▶ Work instruction
For each line of the listing that holds "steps", show the full line.

▶ Data
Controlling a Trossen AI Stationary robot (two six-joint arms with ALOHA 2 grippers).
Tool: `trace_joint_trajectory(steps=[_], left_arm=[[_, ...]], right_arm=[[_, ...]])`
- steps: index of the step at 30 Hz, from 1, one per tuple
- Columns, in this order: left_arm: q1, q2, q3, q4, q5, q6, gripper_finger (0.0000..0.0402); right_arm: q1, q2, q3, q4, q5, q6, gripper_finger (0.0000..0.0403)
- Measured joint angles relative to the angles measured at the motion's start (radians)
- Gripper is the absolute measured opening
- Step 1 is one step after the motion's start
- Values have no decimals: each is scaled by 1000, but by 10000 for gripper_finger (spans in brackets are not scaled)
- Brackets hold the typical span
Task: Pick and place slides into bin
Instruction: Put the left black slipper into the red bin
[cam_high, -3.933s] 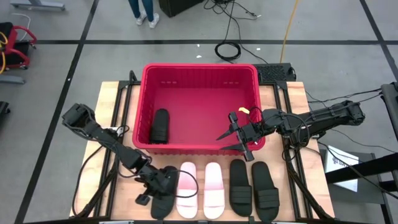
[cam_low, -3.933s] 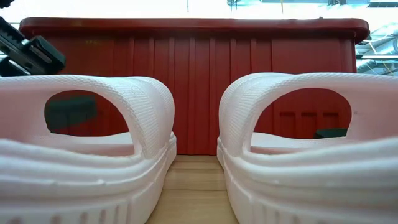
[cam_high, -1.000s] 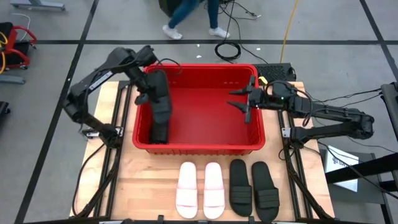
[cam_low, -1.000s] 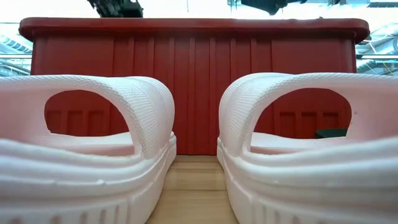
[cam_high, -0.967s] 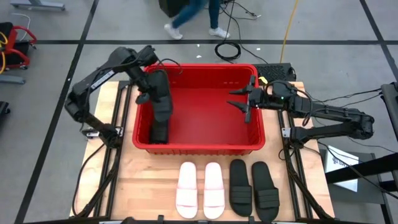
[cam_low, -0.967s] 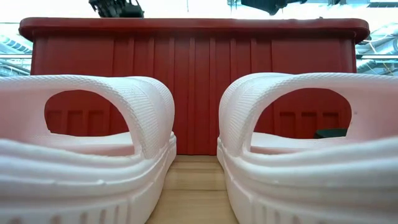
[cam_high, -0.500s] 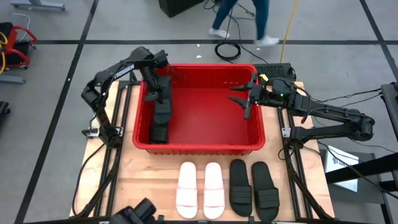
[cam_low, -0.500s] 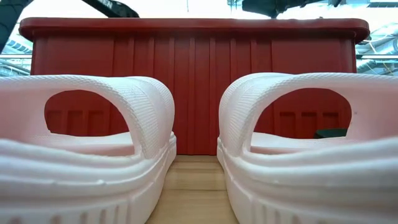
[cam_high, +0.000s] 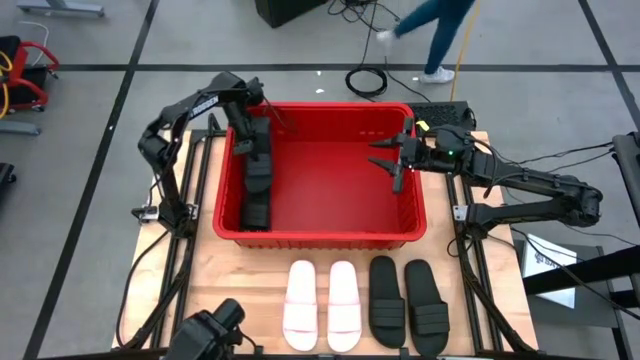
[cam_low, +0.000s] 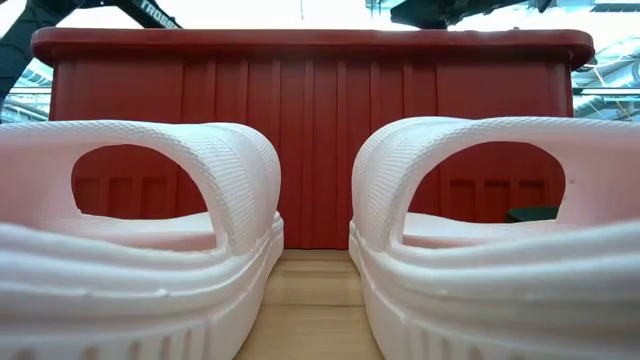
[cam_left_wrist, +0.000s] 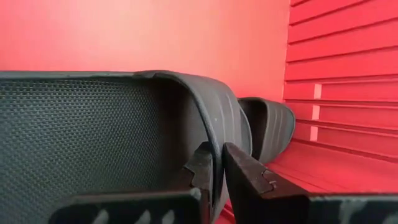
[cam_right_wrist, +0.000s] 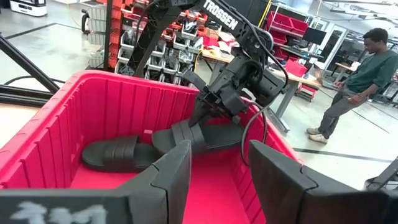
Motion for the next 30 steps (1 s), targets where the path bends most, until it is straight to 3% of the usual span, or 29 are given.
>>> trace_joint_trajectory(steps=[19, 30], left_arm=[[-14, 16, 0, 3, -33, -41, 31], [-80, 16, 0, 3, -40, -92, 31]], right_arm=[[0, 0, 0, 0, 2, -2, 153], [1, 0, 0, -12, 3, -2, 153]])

▶ Exercise answer
Tool: `trace_joint_trajectory(steps=[_], left_arm=[[_, ...]], right_arm=[[_, ...]])`
- steps: index of the step at 30 Hz, from 1, one per tuple
Motion for the next 30 steps (1 s), targets where the path bends most, until it is straight to 3% of the usual span, or 29 are given.
>>> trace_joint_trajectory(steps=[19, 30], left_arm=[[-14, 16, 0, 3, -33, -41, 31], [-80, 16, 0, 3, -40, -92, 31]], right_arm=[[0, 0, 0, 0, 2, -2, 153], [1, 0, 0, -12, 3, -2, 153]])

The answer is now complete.